Once we know the SEC code, we will know all the bit positions pairs (H column pairs) that lead to a miscorrection (sum of columns equal to third column) within the same beat transfer boundary. These are the triplets that eventually can lead to SDC. We first list all such bit positions triplets. In **H**example provided in Section III-A, one such bit position triplet is: positions 1, 2 and 4. This is because sum of columns 1 and 2 equal to column 4 and all three bit positions lie within the same beat transfer boundary. For every triplet, we then calculate all possible corresponding bit positions in the SECDED dataword. For example, in an x8 DRAM architecture, bits 1, 2, and 4 in the SEC dataword can correspond to any of the following bit positions (in their respective order) in the SECDED dataword (spanning 8 DRAM chips):

- Bits 1, 2 and 4 Chip 1
- Bits 9, 10 and 12 Chip 2
- ....
- Bits 57, 58 and 60 Chip 8

This is because the 64-bit SECDED dataword that is decoded in the memory controller in each beat spans across 8 DRAM chips. Hence, bit 1 of the SEC dataword from chip 1 would be bit 1 of the SECDED dataword, but bit 1 of the SEC dataword from chip 2 would be bit 9 of the SECDED dataword. The same is true for the rest of the DRAM chips. We need to consider positions corresponding to all DRAM chips since they all would use the same on-die SEC code.

Now let us consider the example shown in Figure 4. A DBE affects bits 1, 2 in chip 2 and bit 4 gets miscorrected by the SEC decoder. Post data transfer, this translates to triple-bit error in bit positions 9, 10 and 12 in the SECDED codeword. This becomes an SDC since the sum of these columns in the SECDED H matrix is equal to another column (column 63 in the example). The decoder flips bit 63, declares the error correction as a success, and sends the corrupted data over to the processor. In order to prevent this SDC from happening in a system with this particular on-die SEC code, the SECDED parity check matrix has to be designed such that

the sum of all the sets of columns corresponding to the bit positions listed above do not match with any of the columns in the rest of the H matrix. To construct such an H matrix, we first assign any three 8-bit non-zero values to columns 1, 2 and 4. We then store the sum of these three columns in a don't-use list. For the next set of three columns (9, 10 and 12), we again choose three random non-zero values that do not equal the value stored in the don't-use list. We then sum these three columns and append the sum to the don't-use list. We continue the process for the rest of the columns.

The process has to be repeated for all bit triplets in the SEC dataword that lead to three-bit errors in the final SECDED codeword. Once all bit triplets are covered, the remaining SECDED H-matrix columns are randomly assigned 8-bit values that do not match anything stored in the don't-use list. For a given SEC code and system memory architecture, for every bit/column triplet in the SECDED H matrix that can cause SDC, the sum of the columns has to be such that it equals no other column in the H matrix.
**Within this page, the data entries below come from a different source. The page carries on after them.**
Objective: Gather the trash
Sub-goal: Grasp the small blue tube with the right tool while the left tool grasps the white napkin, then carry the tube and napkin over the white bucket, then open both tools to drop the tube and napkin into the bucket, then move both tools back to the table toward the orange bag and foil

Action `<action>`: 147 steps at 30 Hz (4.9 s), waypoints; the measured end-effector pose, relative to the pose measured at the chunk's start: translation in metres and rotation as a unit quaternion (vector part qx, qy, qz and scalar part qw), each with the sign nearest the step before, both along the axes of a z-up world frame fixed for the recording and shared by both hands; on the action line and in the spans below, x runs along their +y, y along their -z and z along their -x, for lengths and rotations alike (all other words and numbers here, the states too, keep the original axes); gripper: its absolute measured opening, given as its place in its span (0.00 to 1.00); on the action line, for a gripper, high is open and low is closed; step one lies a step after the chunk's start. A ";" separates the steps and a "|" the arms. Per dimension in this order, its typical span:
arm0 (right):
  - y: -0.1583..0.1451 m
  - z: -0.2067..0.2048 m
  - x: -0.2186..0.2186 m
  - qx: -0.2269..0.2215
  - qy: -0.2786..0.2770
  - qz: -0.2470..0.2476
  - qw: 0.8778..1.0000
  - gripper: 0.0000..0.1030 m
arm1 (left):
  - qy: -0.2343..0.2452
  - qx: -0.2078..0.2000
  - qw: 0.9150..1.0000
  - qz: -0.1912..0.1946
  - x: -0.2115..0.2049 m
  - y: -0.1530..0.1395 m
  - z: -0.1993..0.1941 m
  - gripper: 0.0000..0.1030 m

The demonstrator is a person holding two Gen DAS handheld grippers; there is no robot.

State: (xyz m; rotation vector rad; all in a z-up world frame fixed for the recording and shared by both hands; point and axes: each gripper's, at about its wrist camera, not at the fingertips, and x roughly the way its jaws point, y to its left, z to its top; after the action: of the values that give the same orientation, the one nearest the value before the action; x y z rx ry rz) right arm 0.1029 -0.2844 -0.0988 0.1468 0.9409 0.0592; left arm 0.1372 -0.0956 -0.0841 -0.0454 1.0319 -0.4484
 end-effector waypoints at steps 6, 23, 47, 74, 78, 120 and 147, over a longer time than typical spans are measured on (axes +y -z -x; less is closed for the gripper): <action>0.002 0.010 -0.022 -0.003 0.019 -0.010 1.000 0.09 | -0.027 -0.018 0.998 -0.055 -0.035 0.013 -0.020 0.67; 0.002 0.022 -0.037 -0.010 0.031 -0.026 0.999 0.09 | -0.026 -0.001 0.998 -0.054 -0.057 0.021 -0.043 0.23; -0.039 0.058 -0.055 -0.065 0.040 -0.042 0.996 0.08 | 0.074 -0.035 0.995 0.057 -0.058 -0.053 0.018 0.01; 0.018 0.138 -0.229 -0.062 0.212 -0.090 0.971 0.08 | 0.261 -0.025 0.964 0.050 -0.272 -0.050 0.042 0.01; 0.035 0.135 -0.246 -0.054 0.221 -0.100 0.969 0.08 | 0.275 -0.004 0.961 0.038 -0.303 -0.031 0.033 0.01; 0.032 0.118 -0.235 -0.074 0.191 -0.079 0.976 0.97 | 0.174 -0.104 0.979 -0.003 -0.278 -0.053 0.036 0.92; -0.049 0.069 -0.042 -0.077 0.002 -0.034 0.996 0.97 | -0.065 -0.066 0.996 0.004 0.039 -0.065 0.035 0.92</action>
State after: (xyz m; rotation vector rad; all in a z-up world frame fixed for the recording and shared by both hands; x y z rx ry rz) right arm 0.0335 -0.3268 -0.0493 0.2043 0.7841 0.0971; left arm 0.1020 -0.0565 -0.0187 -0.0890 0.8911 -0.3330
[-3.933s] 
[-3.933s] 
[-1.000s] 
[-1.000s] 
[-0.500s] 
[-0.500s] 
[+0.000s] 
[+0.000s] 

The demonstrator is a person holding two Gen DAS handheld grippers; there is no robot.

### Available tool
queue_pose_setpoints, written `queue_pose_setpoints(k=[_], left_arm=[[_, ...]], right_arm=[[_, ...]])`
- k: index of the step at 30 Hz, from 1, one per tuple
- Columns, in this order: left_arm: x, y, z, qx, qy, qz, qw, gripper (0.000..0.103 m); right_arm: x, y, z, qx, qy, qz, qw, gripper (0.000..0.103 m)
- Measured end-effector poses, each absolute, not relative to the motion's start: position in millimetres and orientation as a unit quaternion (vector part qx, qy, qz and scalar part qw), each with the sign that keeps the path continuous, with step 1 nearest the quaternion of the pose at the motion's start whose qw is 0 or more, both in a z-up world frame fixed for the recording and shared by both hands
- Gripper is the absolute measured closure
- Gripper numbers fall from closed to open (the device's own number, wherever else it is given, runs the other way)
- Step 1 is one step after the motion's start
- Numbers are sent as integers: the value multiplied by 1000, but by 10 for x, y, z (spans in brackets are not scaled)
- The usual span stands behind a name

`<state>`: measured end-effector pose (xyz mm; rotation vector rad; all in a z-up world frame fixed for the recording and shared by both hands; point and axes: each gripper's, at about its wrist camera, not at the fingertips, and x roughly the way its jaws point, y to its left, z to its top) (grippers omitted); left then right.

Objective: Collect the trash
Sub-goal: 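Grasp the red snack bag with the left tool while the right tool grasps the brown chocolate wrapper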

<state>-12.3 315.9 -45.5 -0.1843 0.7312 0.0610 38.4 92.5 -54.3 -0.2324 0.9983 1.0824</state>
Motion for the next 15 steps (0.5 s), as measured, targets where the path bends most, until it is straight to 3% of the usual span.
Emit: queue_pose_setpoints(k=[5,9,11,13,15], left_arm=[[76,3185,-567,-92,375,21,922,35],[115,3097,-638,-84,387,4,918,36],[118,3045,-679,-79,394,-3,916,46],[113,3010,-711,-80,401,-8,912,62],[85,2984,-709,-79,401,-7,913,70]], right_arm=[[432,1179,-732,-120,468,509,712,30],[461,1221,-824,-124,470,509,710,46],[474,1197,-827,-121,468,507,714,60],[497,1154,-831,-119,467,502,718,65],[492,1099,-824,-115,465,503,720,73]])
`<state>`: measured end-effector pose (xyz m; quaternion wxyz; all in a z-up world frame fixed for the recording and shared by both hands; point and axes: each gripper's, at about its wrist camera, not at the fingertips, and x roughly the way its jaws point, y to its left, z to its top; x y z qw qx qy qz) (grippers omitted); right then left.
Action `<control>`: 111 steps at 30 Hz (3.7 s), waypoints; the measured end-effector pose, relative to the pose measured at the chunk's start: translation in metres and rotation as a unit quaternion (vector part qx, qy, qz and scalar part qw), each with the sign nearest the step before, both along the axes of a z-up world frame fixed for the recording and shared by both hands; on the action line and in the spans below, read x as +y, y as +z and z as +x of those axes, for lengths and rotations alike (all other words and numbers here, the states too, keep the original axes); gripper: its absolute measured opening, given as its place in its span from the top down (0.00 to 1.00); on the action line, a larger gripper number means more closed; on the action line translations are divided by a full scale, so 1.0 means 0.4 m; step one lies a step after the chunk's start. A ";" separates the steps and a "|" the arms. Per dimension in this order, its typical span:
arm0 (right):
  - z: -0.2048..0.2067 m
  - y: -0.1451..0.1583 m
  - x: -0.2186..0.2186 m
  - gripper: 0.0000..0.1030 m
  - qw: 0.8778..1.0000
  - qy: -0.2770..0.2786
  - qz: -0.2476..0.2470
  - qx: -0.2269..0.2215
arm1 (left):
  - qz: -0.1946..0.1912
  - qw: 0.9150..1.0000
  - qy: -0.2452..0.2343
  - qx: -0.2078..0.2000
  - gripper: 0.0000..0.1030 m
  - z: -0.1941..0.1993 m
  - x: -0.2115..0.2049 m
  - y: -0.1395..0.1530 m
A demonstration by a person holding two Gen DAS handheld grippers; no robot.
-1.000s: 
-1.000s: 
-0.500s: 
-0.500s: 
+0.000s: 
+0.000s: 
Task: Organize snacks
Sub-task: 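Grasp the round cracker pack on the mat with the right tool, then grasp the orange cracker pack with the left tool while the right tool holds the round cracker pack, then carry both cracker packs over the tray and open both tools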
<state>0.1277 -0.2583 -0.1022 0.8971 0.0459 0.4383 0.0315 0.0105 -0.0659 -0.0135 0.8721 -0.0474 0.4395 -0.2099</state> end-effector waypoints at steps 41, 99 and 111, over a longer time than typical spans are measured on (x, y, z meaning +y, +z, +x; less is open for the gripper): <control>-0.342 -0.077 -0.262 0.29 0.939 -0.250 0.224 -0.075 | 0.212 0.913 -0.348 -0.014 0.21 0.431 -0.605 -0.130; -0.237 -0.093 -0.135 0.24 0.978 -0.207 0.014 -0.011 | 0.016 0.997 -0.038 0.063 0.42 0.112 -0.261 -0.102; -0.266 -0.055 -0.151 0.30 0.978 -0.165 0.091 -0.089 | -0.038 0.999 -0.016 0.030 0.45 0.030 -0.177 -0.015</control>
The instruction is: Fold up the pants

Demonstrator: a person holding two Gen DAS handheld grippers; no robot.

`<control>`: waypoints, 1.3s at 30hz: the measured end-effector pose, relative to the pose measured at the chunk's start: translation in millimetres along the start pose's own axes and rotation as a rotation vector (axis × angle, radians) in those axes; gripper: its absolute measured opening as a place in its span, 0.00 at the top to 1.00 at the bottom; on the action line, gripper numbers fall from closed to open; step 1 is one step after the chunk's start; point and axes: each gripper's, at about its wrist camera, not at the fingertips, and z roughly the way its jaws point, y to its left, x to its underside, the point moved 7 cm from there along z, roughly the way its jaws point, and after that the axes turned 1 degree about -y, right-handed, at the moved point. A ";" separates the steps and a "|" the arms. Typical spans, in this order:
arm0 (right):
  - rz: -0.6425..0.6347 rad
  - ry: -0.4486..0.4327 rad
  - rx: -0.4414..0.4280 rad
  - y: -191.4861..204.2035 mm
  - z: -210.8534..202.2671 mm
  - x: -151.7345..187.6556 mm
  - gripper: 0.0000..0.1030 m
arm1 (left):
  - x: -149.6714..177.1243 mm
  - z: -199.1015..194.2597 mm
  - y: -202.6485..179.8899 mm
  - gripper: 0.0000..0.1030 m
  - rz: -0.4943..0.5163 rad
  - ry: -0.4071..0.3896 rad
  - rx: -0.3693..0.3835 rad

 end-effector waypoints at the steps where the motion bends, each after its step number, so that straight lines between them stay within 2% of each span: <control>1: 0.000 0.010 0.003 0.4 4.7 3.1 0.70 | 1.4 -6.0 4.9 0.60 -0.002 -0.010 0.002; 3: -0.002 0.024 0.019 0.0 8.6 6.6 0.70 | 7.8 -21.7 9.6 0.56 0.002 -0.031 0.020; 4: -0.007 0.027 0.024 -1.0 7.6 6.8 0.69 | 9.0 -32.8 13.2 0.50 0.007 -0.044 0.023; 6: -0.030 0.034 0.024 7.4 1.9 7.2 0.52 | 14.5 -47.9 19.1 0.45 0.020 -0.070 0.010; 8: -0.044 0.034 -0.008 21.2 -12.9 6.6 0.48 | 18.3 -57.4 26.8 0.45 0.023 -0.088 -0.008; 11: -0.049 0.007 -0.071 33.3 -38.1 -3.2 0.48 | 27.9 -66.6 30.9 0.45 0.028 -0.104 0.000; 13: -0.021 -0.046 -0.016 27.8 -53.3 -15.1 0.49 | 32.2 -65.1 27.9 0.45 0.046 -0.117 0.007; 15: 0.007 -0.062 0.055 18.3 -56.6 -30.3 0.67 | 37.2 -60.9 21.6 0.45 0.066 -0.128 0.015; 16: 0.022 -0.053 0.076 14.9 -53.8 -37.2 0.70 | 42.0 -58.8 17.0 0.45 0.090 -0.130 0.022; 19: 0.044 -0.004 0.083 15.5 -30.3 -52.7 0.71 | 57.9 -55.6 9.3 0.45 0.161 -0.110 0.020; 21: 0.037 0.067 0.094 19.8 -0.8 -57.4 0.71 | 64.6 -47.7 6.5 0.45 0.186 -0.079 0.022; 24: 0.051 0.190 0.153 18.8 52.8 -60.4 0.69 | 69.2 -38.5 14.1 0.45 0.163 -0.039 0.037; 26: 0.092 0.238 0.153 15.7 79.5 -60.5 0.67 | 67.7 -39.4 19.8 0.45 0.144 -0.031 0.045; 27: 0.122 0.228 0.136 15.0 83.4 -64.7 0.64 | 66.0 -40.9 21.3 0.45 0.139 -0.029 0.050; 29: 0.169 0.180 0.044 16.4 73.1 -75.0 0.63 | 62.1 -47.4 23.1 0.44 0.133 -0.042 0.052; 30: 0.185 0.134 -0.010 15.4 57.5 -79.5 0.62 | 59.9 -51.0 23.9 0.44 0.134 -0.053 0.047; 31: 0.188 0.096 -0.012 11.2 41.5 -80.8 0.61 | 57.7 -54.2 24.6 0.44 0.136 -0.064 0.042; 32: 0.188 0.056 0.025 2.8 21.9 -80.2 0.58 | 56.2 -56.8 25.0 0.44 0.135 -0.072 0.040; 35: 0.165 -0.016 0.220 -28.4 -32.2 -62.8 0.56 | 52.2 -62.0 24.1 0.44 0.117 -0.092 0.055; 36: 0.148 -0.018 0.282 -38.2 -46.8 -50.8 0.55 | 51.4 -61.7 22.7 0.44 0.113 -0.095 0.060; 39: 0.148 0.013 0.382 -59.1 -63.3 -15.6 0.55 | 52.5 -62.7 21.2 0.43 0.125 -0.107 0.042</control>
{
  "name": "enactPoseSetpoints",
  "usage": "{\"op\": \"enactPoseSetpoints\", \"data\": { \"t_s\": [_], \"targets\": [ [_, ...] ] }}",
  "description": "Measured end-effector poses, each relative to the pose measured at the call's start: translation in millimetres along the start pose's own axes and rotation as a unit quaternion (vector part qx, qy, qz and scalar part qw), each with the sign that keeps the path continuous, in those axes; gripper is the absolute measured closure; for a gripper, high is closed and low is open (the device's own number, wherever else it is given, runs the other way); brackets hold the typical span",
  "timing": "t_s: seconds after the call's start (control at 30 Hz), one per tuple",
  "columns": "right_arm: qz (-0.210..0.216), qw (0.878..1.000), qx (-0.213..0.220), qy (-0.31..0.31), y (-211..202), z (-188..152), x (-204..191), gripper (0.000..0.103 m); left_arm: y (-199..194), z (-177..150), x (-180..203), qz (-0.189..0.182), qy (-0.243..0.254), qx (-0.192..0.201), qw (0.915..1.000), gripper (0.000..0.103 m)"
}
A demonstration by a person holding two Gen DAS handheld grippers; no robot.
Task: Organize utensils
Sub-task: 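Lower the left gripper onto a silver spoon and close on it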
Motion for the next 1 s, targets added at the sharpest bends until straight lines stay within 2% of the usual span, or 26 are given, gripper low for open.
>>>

Using this technique, given the exact SEC implementation and the system architecture, it is possible to construct the SECDED code that would guarantee prevention of SDCs when double-bit errors happen.

## V. COMET DOUBLE-BIT ERROR CORRECTION

As mentioned previously, on-die ECC adds 6.25% parity storage overhead without improving error correction capability. Previous studies have shown that there is almost no difference in reliability between DIMMs with 8 chips that have only on-die ECC and DIMMs with 9 chips that support both on-die ECC and rank-level in-controller SECDED ECC [28]. Thus, the two disjoint ECC schemes together do not reduce the overall system failure probability. Instead we have shown that, if one of them is not carefully designed, it causes additional SDCs. So we next try to answer the question: Can we achieve better reliability from the two codes while keeping the two code types the same and their constructions independent?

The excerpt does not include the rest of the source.